Me:     Why? (Two can play the "why" game)
Ellie:    Ummm because Ellie need help stir rice. (Fair enough)
Me:     Can you say "Spatula"?
Ellie:    FatchooOH
Me:     SPAT-TU-LA
Ellie:    FatCHOO-OH (smiling and very pleased with herself)
Me:     SP....SP.....SPAT
Ellie:    FFFFFFAT
Me:     Exactly.  Here it is.

We've had some good times in our home confinement of sorts these last few months.  Maybe things don't always go as they should.  But they are GOING nonetheless.  

Her progress since the end of DI has been good.  It has been three weeks since her last Vincristine chemo injection, so it is fantastic to have a break from major side effects for a while.  Her energy has been tremendous and though she physically cannot do everything as fast as Timmy does in terms of running, jumping, and climbing....she certainly tries.  I love the fact that she never gets discouraged on that front either and just keeps plugging away.  The sport of choice with the neighbor kids on the front patio as of late has been lacrosse.  Prior to the game beginning, Ellie makes sure everyone has the proper color stick and assigned ball because of course everyone gets a ball in this particular game. (Well how do YOU play?!) When she and I went outside for a bit while Polly and Timmy went to run an errand, she made sure to set a stick aside for Timmy to have when he got home.....and told me NOT to pick it up.  All righty then.  Often in the evenings, we take Daddy+Twin trips to throw the garbage away in the common bins within our complex which requires about a 30 yard jaunt.  As I am reaching to keep Timmy from leaping off the stairs in front of me, it never fails that 10 yards behind me will be the two-hands-firmly-gripping-the-railing-call "Wait for Ellie!"  
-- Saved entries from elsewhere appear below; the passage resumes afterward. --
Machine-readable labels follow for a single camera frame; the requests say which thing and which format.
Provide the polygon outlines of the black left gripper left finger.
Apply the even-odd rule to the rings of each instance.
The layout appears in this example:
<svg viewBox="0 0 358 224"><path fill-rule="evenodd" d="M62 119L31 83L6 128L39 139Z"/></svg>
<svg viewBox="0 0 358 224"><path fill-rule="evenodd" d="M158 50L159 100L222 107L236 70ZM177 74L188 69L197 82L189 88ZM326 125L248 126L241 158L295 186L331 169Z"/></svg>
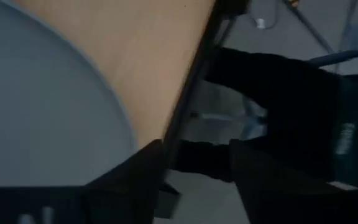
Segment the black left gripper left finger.
<svg viewBox="0 0 358 224"><path fill-rule="evenodd" d="M153 224L171 219L181 194L165 182L169 156L156 139L86 185L86 224Z"/></svg>

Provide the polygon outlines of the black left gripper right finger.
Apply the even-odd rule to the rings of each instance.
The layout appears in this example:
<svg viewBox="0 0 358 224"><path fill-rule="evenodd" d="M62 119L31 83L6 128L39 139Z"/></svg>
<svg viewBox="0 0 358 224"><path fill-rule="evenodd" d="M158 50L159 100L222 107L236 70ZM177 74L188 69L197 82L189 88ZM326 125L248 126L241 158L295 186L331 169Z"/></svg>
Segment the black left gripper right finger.
<svg viewBox="0 0 358 224"><path fill-rule="evenodd" d="M229 150L250 224L358 224L358 190L309 177L239 140Z"/></svg>

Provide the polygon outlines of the grey round plate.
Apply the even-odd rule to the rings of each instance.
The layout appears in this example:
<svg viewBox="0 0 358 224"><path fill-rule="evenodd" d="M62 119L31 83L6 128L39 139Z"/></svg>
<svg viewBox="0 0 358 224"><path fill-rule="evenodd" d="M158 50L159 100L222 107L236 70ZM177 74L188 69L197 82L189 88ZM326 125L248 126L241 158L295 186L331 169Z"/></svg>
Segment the grey round plate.
<svg viewBox="0 0 358 224"><path fill-rule="evenodd" d="M136 149L121 102L92 64L0 2L0 187L85 185Z"/></svg>

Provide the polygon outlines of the black bulky equipment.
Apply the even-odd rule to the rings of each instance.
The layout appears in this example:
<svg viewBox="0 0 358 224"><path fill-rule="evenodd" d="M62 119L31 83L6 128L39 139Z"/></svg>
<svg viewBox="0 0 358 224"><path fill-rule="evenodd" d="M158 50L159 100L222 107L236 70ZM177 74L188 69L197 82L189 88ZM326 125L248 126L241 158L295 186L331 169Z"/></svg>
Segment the black bulky equipment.
<svg viewBox="0 0 358 224"><path fill-rule="evenodd" d="M267 110L268 154L312 177L334 179L331 138L340 75L281 55L223 48L205 79Z"/></svg>

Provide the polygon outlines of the black table edge rail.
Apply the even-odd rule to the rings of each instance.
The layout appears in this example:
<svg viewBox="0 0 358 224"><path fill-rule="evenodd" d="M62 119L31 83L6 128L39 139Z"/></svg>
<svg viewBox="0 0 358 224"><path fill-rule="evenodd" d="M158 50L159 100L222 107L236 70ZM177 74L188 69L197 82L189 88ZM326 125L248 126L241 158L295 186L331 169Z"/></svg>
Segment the black table edge rail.
<svg viewBox="0 0 358 224"><path fill-rule="evenodd" d="M247 13L250 2L251 0L215 0L163 137L167 161L170 162L175 158L178 142L190 118L190 106L200 81L207 74L216 52L223 46L236 19Z"/></svg>

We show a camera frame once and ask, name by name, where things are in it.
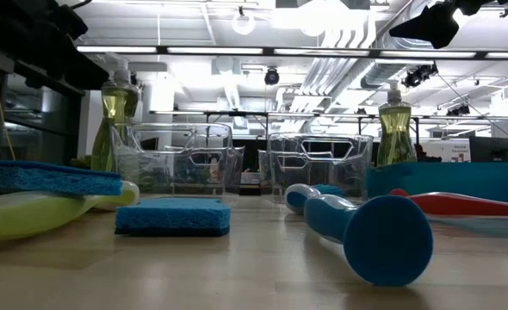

She eats pretty well during these periods between phases and has moved her waking time from 5am to close to 6:30am for the past week.  She does not sleep through the entire night still though as we seem to be in a phase where she does not like to sleep in a less than completely clean diaper.  So, she wakes sometimes as many as 5 times a night and unfortunately for Polly will only allow Mommy to change her.  This undoubtedly is again a lingering mental thing from when her chemo containing excretions from a particular drug taken a while back (cyclophosphomide) would give her skin a burning sensation.  It has also become a 2 year old attention-grabber habit which we need to break sometime soon.  She even on some occasions calls for medicine when she doesn't really need it for phantom mouth sores.  A syringe full of extra special, high quality, ultra powerful Dihydrogen Monoxide (water) seems to do the trick.  It is a tough question to answer on some nights whether her sleeping patterns are a result of chemo or her age, but Polly has done well (with enormous patience!) on trying to break her of the multiple wake up calls.  The power of the "M&M in the morning" bribe can never be underestimated.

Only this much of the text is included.